Marine Le Pen peut techniquement se présenter à l'élection présidentielle de 2027 en France après qu'un jugement d'un tribunal parisien ait ajusté la peine qu'elle a reçue pour détournement de fonds, mais le tribunal a également imposé des conditions qu'elle a déclaré ne pas accepter, laissant ses projets politiques incertains.
Les rapports ont indiqué que la cour d'appel a confirmé la condamnation de Le Pen pour détournement de fonds tout en réduisant la durée de l'interdiction d'exercer une fonction publique. La période d'inéligibilité révisée serait raccourcie à environ 15 mois. Selon ce calendrier, elle serait éligible pour se présenter "en théorie" à l'élection présidentielle prévue pour avril 2027.
Cependant, la décision inclut une exigence supplémentaire selon laquelle elle doit porter un dispositif de surveillance électronique pendant une année supplémentaire.
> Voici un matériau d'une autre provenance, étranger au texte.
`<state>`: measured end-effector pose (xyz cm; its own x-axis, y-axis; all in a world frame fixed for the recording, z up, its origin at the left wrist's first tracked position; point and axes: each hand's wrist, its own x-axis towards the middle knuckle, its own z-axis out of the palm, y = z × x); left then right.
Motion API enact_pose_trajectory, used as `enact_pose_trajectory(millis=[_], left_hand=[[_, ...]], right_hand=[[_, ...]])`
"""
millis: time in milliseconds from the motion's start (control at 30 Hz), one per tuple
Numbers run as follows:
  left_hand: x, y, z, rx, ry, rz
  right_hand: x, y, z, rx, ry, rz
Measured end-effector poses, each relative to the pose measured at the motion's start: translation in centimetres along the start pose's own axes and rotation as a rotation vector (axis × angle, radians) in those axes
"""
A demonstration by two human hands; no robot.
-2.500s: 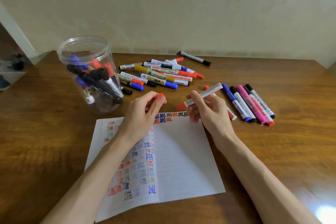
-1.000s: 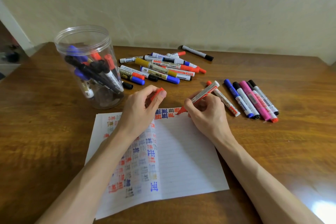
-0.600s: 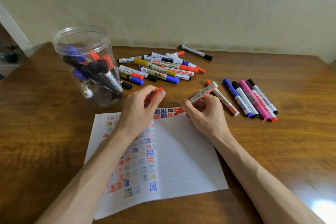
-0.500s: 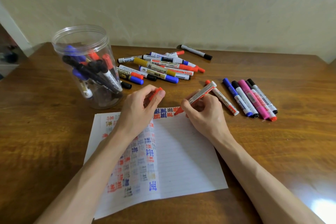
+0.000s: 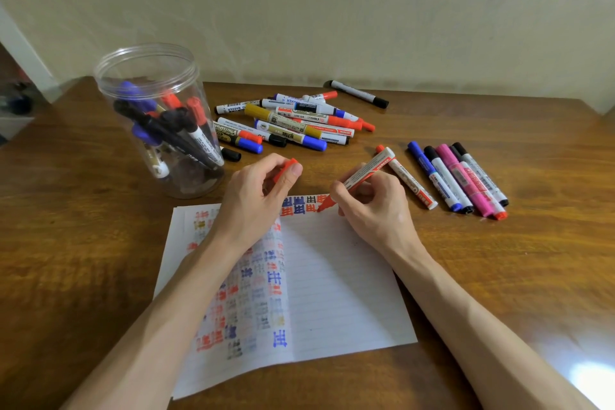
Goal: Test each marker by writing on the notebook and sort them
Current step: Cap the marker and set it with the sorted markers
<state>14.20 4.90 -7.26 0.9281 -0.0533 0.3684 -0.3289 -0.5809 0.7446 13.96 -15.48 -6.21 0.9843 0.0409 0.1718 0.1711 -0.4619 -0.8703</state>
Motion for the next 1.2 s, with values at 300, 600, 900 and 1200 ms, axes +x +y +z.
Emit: enact_pose_trajectory(millis=[300, 600, 900, 1200], left_hand=[[-0.06, 0.15, -0.08, -0.006, 0.003, -0.025], [-0.1, -0.03, 0.01, 0.006, 0.009, -0.034], [-0.11, 0.15, 0.01, 0.004, 0.031, -0.016], [-0.12, -0.06, 0.04, 0.016, 0.037, -0.011]], right_hand=[[-0.13, 0.12, -0.22, -0.012, 0.111, 0.04], [0.16, 0.01, -0.14, 0.054, 0.045, 0.044], [0.16, 0.14, -0.11, 0.049, 0.022, 0.042], [0.32, 0.38, -0.04, -0.002, -0.005, 0.05]])
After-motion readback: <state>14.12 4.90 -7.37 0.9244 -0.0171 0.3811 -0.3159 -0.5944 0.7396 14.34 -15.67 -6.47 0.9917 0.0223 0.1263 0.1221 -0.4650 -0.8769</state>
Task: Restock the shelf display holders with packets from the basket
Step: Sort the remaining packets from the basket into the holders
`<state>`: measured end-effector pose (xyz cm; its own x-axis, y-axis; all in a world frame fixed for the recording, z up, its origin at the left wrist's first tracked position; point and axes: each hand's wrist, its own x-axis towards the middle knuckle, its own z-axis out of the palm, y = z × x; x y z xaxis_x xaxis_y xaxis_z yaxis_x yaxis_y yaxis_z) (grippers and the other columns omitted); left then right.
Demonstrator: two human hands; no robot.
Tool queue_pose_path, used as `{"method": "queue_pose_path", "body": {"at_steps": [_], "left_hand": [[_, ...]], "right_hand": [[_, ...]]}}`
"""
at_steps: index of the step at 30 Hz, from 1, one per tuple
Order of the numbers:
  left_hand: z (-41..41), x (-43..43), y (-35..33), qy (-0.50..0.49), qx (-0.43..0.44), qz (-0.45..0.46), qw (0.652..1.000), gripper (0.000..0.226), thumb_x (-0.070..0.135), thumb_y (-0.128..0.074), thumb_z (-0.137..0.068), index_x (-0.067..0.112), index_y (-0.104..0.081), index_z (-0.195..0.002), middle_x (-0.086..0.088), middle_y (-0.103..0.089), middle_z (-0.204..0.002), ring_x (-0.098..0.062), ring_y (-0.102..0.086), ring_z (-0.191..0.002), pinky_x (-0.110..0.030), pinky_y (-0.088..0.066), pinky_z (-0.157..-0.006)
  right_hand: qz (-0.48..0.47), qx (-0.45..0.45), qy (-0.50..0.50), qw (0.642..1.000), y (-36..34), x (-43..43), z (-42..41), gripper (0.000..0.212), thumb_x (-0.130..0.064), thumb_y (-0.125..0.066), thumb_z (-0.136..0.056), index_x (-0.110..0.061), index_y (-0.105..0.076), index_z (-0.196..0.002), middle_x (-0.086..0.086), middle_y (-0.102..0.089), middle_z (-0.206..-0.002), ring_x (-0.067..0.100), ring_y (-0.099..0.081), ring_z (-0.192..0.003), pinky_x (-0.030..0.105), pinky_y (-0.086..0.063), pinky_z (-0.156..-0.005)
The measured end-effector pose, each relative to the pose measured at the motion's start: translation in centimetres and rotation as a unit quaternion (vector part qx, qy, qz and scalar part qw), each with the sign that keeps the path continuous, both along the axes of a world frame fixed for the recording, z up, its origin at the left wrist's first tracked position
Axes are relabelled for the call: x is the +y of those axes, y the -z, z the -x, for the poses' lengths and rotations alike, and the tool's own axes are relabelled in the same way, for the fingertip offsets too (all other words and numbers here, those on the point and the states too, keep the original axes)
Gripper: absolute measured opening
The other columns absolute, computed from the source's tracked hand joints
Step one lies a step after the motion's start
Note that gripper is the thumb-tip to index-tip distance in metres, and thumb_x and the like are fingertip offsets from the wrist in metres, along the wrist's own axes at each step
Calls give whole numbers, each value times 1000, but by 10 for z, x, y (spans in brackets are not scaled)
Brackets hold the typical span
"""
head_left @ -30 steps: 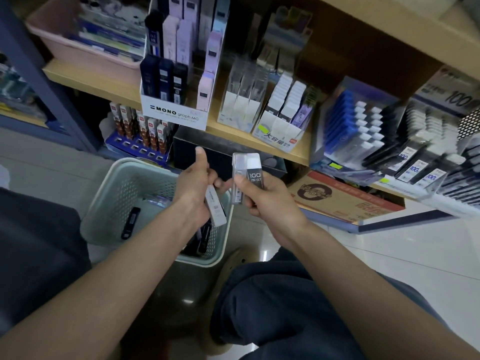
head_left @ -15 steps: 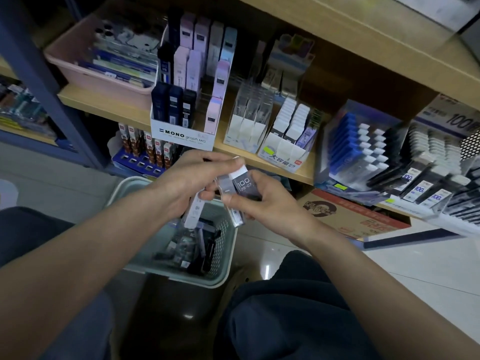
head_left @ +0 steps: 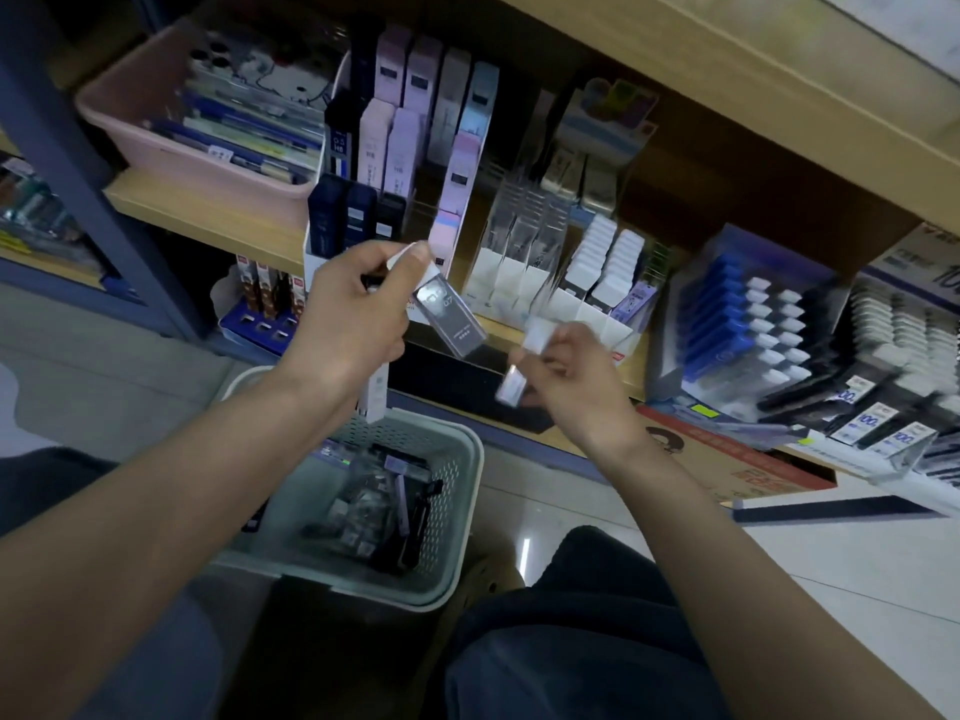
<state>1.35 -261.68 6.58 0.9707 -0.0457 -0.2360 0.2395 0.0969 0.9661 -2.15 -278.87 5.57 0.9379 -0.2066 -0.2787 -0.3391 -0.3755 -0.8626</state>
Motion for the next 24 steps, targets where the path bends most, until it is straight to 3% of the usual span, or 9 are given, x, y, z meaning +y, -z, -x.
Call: {"method": "queue_pose_path", "body": {"at_steps": [2,4,6,8,12,15,20,24], "left_hand": [[-1,0,2,2,9,5,1000,14,32,-51,-95,22,-60,-94,-9,-34,-77,-12,-21,-51,-20,-21,-40],[-1,-2,3,5,16,10,1000,13,30,-51,-95,22,-60,-91,-10,-35,-76,-12,-21,-50,-20,-21,-40],[-3,-4,3,17,18,11,1000,12,29,-51,-95,21,-60,-92,-10,-35,-76,-10,-22,-48,-18,-21,-39],[-5,-6,3,30,20,12,999,12,28,-51,-95,20,-60,-94,-10,-34,-74,-10,-22,-47,-17,-22,-38],[-10,-9,5,40,18,9,999,11,26,-52,-94,20,-60,-94,-7,-34,-68,-10,-23,-48,-18,-22,-39],[-14,-10,9,39,17,0,999,11,26,-52,-94,21,-61,-91,-7,-34,-67,-10,-25,-48,-18,-23,-38],[-19,-15,12,53,31,-4,998,11,28,-52,-94,21,-61,-93,-2,-35,-62,-10,-26,-47,-18,-25,-38],[-18,-22,13,53,37,4,998,13,27,-52,-94,18,-61,-97,1,-35,-62,-7,-27,-45,-15,-26,-37]], "right_hand": [[0,-74,49,996,-4,-2,-12,26,-15,-64,-88,-24,-40,-91,2,-57,-90,26,-64,-91,45,-56,-79],[24,-145,63,987,-9,-3,-23,31,-14,-64,-88,-23,-39,-103,3,-57,-90,21,-65,-80,45,-56,-75],[52,-200,73,976,-12,-2,-34,30,-12,-62,-89,-21,-39,-105,-3,-55,-82,14,-62,-67,44,-55,-68],[84,-233,86,965,-11,-1,-44,24,-12,-58,-92,-21,-40,-104,-8,-54,-80,11,-59,-67,46,-54,-70],[132,-253,111,952,-6,-6,-62,16,-18,-53,-95,-19,-39,-102,-8,-56,-90,6,-58,-83,42,-52,-81],[159,-266,128,942,-6,-14,-70,14,-18,-52,-95,-16,-40,-102,-13,-53,-87,-1,-56,-78,37,-52,-78],[173,-265,113,942,-5,-30,-73,18,-11,-53,-94,-17,-42,-106,-15,-56,-86,3,-61,-82,40,-55,-79],[213,-265,60,939,-2,-30,-73,16,-7,-58,-91,-20,-52,-97,-17,-57,-87,-2,-61,-81,26,-54,-79]]}}
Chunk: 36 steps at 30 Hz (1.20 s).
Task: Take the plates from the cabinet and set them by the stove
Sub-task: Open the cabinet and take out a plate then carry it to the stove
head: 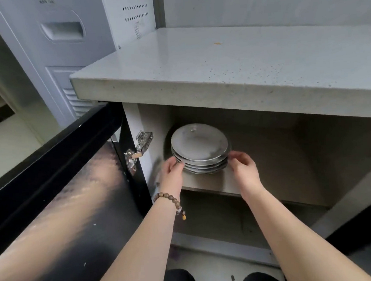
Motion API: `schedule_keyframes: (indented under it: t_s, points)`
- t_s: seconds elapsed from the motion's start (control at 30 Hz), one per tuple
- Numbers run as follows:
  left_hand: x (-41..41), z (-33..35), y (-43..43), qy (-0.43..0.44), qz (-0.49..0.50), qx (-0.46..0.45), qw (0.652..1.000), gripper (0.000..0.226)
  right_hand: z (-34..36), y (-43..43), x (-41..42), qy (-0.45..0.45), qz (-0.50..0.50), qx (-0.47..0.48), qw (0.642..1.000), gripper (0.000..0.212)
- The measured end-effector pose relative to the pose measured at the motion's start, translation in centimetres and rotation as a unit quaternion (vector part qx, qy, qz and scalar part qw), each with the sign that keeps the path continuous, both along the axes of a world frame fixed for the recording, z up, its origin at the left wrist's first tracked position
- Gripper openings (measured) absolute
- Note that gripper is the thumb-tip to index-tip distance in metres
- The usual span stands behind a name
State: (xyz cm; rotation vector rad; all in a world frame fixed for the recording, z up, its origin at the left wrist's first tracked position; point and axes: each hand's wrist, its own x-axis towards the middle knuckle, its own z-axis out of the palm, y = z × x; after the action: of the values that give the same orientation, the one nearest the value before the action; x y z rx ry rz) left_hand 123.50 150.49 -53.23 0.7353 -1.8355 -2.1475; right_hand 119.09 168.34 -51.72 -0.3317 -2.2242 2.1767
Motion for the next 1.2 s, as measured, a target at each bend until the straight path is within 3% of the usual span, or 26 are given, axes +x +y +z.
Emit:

Le Pen a déclaré que de telles restrictions l'empêcheraient de mener une campagne efficace, arguant qu'un candidat à la présidence a besoin de "liberté totale de mouvement" et qu'elle devrait demander une autorisation à plusieurs reprises pour assister à des réunions ou des événements.
Sa position augmente la probabilité d'une étape potentielle suivante—soit des manœuvres juridiques, soit un pivot politique—selon qu'elle est prête à se conformer aux conditions de surveillance ou si elle remettra plutôt la candidature à l'alternative préférée de son parti.